I am frightened, by a conservative government which handles the crisis badly, with more people dying of slow suffocation here than elsewhere in Europe, and with the deaths not accurately counted, but which still finds time to promote hate- quietly, subtly at first, with this new target. I am fearful for my vulnerable friends. And the world is beautiful. Never has the contrast been so sharp for me: it is always there, but it is so much stronger now.

Fear and loss.
Wonder and beauty.
Death and God.

Anna Akhmatova puts it beautifully:

Everything is plundered, betrayed, sold,
Death’s great black wing scrapes the air,
Misery gnaws to the bone.
Why then do we not despair?

By day, from the surrounding woods,
cherries blow summer into town;
at night the deep transparent skies
glitter with new galaxies.

And the miraculous comes so close
to the ruined, dirty houses
something not known to any one at all,
but wild in our breast for centuries.

I am afraid. I read a piece in the New York Times about how covid suffocates people so they don’t realise it, and immediately ordered an oxymeter. It is predicted to arrive in June. There is a small risk of my dying in the most hideous way, and a much greater risk for all the people I know who are over 70 or with certain conditions. Liz Truss chooses this moment to announce her campaign against trans people. Trans children must not be treated, as a political decision. Single sex spaces- No Transwomen!- must be maintained or extended. This is couched in terms of “protection”- protecting vulnerable women and children from the Trans Threat. I am more afraid than ever, and today the sunshine is beautiful.

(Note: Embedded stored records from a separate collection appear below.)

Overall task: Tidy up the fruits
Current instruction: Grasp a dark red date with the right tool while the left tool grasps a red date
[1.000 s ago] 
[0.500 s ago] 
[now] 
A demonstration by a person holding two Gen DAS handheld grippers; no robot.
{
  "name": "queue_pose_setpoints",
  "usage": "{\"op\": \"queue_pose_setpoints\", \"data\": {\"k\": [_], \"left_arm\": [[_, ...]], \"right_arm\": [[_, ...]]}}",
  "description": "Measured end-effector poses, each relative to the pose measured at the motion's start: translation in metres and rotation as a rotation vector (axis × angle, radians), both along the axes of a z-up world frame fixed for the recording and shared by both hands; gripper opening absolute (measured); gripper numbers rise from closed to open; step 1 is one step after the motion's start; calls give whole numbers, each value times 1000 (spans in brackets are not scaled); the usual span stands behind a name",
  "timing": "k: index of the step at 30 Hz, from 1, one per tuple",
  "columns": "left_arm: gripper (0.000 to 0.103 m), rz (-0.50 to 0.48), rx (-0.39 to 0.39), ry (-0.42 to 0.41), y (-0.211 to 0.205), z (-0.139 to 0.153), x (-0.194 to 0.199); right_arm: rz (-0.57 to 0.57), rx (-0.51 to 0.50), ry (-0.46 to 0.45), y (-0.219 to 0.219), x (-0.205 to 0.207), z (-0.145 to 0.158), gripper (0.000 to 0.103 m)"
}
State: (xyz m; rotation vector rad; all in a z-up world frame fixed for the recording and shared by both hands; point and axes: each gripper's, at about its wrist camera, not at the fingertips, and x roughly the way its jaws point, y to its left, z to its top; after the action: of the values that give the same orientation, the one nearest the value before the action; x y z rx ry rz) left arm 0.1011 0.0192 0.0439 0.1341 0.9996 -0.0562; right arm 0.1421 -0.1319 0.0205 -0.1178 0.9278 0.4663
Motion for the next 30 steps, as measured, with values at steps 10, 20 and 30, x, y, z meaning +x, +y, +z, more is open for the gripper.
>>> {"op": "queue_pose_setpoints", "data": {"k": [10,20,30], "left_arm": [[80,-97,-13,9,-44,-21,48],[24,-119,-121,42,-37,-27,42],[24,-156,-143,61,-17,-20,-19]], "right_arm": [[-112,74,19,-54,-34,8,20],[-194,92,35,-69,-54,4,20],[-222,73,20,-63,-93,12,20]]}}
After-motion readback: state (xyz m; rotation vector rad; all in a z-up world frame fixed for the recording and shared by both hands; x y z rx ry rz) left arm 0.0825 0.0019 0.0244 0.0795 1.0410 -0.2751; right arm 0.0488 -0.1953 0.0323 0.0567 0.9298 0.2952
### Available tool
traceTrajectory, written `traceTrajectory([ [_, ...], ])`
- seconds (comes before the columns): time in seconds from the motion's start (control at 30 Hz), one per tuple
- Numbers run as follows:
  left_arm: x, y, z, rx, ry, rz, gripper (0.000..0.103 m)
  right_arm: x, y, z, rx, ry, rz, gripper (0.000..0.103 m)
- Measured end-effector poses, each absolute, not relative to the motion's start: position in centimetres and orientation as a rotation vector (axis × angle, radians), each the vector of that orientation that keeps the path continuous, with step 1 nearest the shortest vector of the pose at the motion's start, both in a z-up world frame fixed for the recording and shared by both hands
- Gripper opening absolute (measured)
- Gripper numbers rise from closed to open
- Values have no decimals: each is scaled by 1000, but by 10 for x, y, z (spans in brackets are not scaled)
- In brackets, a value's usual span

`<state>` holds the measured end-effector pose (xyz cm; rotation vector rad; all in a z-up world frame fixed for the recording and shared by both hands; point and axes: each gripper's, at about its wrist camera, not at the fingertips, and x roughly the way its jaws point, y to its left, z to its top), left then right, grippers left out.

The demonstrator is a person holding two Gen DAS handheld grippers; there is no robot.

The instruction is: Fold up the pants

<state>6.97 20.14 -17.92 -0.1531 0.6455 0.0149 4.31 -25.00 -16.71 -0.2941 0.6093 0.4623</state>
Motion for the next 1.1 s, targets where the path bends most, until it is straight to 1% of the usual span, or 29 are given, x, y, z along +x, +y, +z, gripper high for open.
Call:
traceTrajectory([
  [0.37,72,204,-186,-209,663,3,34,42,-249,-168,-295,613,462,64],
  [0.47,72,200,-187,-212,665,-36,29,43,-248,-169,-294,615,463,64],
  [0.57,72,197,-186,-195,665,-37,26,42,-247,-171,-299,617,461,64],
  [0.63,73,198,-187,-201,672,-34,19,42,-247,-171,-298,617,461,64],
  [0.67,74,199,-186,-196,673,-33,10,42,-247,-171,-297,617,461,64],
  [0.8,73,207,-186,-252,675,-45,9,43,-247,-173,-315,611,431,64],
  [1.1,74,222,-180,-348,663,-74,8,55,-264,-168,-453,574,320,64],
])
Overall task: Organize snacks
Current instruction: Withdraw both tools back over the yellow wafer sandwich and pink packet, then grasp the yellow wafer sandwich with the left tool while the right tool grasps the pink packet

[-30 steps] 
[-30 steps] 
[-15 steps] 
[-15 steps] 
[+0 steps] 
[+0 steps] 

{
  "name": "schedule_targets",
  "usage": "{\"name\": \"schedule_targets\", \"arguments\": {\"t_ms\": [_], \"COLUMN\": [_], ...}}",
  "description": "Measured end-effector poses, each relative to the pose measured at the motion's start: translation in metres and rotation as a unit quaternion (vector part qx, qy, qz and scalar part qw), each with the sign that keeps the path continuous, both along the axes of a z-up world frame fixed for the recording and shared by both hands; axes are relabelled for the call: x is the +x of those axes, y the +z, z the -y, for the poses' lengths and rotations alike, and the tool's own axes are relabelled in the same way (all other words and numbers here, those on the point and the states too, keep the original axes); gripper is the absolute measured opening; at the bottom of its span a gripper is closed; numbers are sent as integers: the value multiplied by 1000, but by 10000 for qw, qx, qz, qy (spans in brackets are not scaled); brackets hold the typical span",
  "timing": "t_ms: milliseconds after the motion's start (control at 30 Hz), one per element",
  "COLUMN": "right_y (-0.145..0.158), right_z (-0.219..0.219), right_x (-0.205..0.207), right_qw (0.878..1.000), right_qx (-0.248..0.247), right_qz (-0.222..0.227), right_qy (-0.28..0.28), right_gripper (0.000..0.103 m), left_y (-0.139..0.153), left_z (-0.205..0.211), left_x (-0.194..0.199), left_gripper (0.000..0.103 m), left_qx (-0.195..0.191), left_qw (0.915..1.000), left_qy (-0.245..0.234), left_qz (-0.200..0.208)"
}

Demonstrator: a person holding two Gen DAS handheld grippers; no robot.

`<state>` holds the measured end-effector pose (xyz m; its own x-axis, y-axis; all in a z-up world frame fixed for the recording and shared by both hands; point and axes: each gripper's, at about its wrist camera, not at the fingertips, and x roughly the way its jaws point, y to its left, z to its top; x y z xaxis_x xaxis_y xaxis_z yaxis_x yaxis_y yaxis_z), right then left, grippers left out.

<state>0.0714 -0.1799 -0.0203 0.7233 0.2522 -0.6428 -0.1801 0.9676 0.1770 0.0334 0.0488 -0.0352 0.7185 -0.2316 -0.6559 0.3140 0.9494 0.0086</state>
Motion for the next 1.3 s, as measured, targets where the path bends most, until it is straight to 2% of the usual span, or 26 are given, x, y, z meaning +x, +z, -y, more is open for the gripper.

I wrote that, and then thought, possibly I should give the minister the benefit of the doubt, until I hear more. In Scotland, the government offers a good reform, but still talks about single sex spaces. It is reassurance for the phobes rather than a serious threat to our rights. I am fearful and unknowing at the moment and it reduces my ability to trust. Then I remember she wants to stop treatment for children, and that is unequivocal. She trusts Daily Mail editorials over doctors. She trusts herself over specialist psychiatrists.